Quarterly report pursuant to Section 13 or 15(d)

Restatement

v2.4.0.8
Restatement
6 Months Ended
Jun. 30, 2012
Notes to Financial Statements  
Note 2. Restatement

The financial statements for the period ended June 30, 2012 are being restated, and the Quarterly Report on Form 10-Q is being amended, to reflect the change to the following previously reported items: long term investment, additional paid in capital, and deficit. The accompanying consolidated financial statements for the quarter ended June 30, 2012 have been restated to reflect those corrections.

 

Due to the adjustments to restate the 2011 financial statements, the effects of the Company’s previously issued consolidated financial statement as of June 30, 2012 are summarized as follows:

 

Selected Consolidated Balance Sheet information as of June 30, 2012.

 

   

Previously

Reported

   

Increase

(Decrease)

Note 2a

    Restated  
Assets                  
Long-term investment     2,267,252       (2,267,252 )     -  
Total Assets     2,276,189       (2,267,252 )     8,937  
Stockholders’ Equity (Deficiency)                        
Additional Paid in Capital     8,237,826       (2,798,586 )     5,439,240  
Deficit accumulated during the development stage     (4,912,214 )     531,334       (4,380,880 )
Total Stockholders’ Equity (Deficiency)     2,038,732       (2,267,252 )     (228,520 )
Total Liabilities and Stockholders’ Equity (Deficiency)     2,276,189       (2,267,252 )     8,937  

 

Note 2a

 

The Company has restated its 2012 and 2011 financial statements to correct an error in the recording of the carrying value of its investment in China Wood Inc. (“China Wood”)

 

The Company initially recorded the China Wood Shares at its fair value of $5,065,838 at the date of the transaction, and the Company relied upon Viking Nevis’s Guaranty and Repurchase Agreement to determine the value of China Wood shares, in which Viking Nevis, on April 11, 2012, guaranteed that the price per share of the China Wood Shares that it had previously sold to the Company in consideration of the Company issuing Viking Nevis 14,481,420 shares of Company common stock, would not be less than $4.50 per share and agreed to repurchase the China Wood Shares by tendering shares of common stock of the Company owned by Viking Nevis to the Company if the 45-day volume weighted average price (“VWAP”) of the China Wood Shares was equal to or less than US$4.00 per share.

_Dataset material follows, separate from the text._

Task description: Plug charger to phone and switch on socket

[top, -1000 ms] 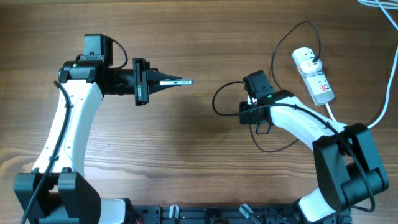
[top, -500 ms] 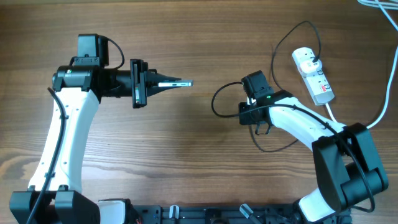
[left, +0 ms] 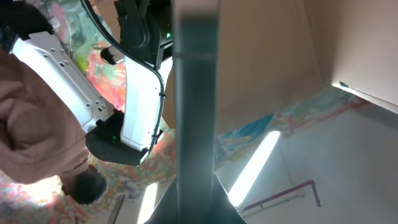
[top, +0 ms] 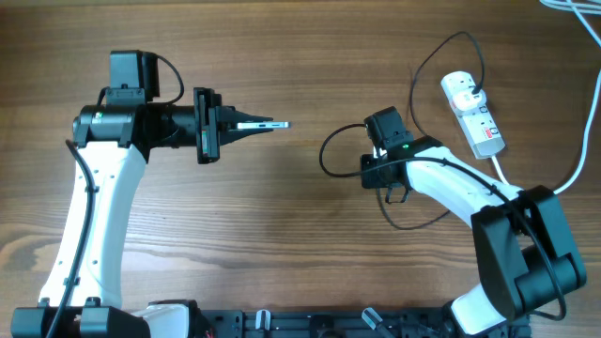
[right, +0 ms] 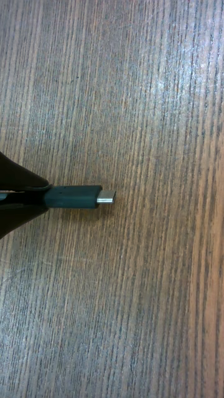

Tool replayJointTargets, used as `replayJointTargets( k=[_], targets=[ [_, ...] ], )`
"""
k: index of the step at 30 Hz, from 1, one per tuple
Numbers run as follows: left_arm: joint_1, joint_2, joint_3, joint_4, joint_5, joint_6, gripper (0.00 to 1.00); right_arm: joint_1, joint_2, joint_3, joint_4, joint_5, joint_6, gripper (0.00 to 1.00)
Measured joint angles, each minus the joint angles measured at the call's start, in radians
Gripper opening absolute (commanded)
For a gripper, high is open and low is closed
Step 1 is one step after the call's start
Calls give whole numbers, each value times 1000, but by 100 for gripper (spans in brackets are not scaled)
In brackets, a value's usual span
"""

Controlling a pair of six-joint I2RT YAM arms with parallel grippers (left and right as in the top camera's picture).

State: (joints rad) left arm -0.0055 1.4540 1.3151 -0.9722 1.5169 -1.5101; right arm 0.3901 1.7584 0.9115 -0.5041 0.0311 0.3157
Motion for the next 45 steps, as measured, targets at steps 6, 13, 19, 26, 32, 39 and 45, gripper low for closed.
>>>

Accordingly, the Company valued the China Wood Shares at $4.00/share and an impairment loss of $2,798,586 was recognized in the Company’s previously issued consolidated financial statements for the year ended December 31, 2011.

 

During the three month period ended June 30, 2013, the Company re-visited the accounting treatment for the above transactions, and determined that the exchange of China Wood shares was a nonmonetary transaction and, therefore, should be accounted under ASC 845, “Nonmonetary Transactions.” The Company further determined that the exchange of shares had no commercial substance due to fact that the Company’s future cash flows were not expected to significantly change as a result of the exchange of shares. Therefore, the Company has recorded the value of the China Wood Shares at their carrying value on the transaction date, and the excess of the fair value of purchase consideration over the assets purchased was charged to additional paid in capital. On December 31, 2011, the China Wood Shares were fully impaired and charged to the income statements.